→ **WORK REQUIRED**:
Every line from the one that contains "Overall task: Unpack" to the end of the material below should be output exactly, with both ends included and nothing else.

→ **RECORDS TO PROCESS**:

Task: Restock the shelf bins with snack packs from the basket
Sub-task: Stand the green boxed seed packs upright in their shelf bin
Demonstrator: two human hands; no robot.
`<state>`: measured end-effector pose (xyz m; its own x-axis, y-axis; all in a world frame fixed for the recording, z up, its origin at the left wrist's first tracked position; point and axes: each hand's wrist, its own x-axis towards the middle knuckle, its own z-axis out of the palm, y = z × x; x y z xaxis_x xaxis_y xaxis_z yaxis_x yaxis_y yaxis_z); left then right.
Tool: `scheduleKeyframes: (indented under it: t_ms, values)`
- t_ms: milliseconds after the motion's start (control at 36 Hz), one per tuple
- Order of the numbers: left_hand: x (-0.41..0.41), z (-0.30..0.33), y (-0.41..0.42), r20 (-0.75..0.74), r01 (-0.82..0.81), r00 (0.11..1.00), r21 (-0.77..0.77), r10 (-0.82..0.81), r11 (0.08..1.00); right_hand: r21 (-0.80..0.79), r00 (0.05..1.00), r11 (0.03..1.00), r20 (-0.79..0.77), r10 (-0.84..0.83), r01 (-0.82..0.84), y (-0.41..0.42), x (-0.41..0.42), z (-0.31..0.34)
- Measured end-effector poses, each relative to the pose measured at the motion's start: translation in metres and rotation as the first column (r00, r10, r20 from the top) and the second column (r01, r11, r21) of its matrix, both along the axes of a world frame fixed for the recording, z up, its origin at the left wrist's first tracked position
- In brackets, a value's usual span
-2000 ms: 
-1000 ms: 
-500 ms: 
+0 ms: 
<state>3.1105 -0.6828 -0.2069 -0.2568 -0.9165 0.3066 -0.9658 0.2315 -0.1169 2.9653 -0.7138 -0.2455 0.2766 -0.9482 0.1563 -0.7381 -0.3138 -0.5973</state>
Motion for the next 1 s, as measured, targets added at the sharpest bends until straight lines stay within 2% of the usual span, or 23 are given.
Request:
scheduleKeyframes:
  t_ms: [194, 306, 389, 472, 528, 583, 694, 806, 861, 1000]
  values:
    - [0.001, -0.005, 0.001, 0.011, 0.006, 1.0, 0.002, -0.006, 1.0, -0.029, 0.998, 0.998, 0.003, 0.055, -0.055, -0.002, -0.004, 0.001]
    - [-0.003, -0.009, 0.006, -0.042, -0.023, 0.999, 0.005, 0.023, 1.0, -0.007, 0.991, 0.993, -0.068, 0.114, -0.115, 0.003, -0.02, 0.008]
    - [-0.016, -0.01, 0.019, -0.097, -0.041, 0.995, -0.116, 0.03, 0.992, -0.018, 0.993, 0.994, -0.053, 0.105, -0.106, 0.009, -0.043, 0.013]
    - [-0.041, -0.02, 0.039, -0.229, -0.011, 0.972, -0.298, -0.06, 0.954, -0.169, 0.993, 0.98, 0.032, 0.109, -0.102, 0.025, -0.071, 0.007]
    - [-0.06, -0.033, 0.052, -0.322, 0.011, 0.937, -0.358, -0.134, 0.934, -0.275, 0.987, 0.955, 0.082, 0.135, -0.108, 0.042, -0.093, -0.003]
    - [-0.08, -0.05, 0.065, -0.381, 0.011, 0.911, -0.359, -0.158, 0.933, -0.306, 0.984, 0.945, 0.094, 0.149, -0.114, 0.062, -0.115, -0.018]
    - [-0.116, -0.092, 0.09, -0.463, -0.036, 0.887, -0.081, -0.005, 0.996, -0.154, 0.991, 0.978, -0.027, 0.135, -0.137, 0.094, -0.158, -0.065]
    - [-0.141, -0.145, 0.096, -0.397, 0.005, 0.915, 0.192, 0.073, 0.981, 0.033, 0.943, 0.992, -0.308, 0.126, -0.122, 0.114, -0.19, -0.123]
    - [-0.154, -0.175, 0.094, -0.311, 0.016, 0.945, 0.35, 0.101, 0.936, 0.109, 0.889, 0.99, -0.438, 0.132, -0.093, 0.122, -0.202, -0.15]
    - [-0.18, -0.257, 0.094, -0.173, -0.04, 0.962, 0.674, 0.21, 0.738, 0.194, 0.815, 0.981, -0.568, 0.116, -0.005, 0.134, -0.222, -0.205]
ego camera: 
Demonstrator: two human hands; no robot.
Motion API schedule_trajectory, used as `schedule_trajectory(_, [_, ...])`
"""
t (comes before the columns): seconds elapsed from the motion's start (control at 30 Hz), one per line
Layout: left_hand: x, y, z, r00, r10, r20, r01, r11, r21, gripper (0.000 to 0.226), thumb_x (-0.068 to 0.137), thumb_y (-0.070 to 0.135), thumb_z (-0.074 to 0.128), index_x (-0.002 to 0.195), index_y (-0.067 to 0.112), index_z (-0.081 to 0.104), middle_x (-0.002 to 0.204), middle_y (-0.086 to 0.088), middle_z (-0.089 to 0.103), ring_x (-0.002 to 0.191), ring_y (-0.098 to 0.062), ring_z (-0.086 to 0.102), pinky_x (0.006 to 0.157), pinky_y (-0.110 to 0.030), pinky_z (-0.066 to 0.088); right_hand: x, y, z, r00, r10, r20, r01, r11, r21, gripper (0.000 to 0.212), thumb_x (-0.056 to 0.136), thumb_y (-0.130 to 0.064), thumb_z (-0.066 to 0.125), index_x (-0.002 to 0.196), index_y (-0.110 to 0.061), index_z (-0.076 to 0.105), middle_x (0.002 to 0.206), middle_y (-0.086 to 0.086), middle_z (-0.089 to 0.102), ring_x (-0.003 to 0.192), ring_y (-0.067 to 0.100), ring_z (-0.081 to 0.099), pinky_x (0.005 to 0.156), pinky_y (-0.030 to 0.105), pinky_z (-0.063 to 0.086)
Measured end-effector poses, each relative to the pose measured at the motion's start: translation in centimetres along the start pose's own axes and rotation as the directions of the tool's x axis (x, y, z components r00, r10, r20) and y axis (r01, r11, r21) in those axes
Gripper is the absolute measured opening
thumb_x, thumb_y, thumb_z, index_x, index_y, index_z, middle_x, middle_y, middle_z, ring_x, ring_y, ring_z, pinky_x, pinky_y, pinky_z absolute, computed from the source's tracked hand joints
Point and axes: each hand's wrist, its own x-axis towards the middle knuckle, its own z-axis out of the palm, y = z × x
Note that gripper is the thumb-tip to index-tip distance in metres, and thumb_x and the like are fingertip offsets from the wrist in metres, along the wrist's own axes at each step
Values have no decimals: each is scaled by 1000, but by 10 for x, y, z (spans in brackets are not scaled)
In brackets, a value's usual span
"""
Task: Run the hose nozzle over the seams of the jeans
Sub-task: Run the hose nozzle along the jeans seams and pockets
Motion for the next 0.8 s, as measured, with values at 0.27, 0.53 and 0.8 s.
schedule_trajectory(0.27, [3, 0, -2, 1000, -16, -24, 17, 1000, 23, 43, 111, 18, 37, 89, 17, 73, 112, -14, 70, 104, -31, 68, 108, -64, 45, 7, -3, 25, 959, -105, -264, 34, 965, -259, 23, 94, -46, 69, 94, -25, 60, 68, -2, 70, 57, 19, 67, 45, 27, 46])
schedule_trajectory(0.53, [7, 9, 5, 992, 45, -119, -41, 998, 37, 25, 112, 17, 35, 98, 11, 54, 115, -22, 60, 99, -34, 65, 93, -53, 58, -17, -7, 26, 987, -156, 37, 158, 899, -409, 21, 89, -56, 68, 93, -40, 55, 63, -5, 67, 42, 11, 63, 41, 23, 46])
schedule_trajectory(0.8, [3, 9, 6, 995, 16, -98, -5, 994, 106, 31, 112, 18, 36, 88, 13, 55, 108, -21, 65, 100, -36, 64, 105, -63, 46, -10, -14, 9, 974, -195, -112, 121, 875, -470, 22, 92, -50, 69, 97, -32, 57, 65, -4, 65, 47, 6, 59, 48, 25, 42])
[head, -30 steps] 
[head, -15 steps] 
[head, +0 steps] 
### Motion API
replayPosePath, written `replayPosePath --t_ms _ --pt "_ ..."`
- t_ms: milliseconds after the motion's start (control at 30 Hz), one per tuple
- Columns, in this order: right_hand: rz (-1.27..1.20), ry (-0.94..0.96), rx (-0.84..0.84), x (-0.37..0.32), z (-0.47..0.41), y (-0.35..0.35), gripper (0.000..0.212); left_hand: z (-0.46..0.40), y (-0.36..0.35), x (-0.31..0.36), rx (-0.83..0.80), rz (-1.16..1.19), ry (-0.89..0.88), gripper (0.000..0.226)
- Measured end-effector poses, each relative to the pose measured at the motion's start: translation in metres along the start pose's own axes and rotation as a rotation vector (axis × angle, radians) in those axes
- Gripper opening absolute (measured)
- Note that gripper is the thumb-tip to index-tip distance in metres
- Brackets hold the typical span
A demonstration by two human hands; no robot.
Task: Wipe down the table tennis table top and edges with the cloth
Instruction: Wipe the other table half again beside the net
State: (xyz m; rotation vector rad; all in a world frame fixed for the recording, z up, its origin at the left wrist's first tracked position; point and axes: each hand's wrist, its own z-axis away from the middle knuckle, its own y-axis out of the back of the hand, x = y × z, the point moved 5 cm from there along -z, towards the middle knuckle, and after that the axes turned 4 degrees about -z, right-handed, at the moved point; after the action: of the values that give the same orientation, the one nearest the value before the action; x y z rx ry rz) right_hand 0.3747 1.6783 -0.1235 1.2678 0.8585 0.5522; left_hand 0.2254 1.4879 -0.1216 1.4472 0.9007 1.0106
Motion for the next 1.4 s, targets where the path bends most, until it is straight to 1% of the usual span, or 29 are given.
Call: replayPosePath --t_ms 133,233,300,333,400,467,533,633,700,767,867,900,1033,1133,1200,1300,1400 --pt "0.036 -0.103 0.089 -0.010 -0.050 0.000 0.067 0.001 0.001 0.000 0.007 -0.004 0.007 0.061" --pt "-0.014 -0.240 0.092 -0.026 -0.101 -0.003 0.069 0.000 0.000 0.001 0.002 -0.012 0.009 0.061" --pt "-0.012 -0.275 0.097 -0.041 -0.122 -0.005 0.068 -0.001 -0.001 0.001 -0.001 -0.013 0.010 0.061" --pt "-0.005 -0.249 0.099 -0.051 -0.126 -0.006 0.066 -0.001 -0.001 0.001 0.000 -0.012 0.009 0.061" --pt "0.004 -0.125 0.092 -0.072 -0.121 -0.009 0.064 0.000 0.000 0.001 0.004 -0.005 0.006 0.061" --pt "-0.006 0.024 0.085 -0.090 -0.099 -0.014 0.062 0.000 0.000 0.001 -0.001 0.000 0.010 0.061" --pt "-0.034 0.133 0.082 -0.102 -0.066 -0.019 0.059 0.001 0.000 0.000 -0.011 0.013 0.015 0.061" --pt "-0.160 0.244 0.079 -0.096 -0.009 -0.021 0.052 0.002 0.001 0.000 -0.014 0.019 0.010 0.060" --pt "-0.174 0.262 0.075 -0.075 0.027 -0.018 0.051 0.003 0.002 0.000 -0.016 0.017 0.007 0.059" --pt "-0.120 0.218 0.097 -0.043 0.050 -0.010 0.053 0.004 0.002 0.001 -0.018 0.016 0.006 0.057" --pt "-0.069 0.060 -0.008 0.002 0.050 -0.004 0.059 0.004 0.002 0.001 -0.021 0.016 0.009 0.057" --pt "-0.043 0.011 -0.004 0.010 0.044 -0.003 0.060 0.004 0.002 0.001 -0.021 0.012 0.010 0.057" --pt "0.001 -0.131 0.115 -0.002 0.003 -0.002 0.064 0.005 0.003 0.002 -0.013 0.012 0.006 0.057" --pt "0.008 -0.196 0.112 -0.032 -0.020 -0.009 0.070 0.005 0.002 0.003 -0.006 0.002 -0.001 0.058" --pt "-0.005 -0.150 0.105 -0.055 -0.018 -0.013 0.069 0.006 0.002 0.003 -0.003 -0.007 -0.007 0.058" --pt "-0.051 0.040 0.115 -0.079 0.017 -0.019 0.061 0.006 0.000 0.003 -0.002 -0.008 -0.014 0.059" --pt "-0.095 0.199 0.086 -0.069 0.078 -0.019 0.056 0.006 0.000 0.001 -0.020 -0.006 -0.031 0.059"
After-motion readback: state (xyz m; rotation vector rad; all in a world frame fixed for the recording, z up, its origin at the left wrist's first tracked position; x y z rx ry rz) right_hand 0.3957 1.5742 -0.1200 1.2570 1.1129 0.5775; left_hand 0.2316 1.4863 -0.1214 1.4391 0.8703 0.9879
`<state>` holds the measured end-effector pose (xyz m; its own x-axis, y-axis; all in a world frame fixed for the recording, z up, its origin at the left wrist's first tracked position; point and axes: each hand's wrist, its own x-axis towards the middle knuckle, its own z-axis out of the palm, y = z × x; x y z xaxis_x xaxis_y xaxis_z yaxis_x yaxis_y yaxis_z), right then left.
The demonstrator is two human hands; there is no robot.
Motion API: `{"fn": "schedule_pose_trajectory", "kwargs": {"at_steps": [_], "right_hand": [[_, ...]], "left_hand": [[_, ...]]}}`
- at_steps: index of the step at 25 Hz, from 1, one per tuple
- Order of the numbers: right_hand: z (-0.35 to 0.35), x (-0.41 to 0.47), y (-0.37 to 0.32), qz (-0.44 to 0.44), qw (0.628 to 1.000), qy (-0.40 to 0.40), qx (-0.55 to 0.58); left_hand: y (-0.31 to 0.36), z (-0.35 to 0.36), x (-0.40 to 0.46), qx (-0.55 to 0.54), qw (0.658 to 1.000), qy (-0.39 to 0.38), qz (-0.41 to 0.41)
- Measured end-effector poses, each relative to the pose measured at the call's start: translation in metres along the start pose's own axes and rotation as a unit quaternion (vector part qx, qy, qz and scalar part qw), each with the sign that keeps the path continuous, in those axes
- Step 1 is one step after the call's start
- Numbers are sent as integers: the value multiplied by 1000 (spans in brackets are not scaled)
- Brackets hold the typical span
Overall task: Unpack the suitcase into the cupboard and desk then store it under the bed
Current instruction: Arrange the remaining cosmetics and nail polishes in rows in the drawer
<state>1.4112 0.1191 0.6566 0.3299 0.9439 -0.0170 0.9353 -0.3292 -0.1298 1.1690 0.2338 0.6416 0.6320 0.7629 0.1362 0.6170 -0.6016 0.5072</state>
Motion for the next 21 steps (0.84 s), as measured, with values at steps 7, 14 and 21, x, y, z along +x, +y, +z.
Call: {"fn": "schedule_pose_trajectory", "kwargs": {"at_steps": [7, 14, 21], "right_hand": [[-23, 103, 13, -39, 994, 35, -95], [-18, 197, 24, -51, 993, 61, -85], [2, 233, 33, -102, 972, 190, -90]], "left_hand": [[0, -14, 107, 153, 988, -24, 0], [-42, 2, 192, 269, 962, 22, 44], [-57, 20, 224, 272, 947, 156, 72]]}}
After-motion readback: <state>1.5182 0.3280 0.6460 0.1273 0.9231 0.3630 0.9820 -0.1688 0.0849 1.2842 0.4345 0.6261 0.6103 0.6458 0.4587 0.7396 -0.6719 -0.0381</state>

→ **SOLUTION FOR THIS TASK**:
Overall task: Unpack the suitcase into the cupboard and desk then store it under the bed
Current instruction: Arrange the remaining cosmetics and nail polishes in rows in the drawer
<state>1.4112 0.1191 0.6566 0.3299 0.9439 -0.0170 0.9353 -0.3292 -0.1298 1.1690 0.2338 0.6416 0.6320 0.7629 0.1362 0.6170 -0.6016 0.5072</state>
Motion for the next 21 steps (0.84 s), as measured, with values at steps 7, 14 and 21, x, y, z along +x, +y, +z.
Call: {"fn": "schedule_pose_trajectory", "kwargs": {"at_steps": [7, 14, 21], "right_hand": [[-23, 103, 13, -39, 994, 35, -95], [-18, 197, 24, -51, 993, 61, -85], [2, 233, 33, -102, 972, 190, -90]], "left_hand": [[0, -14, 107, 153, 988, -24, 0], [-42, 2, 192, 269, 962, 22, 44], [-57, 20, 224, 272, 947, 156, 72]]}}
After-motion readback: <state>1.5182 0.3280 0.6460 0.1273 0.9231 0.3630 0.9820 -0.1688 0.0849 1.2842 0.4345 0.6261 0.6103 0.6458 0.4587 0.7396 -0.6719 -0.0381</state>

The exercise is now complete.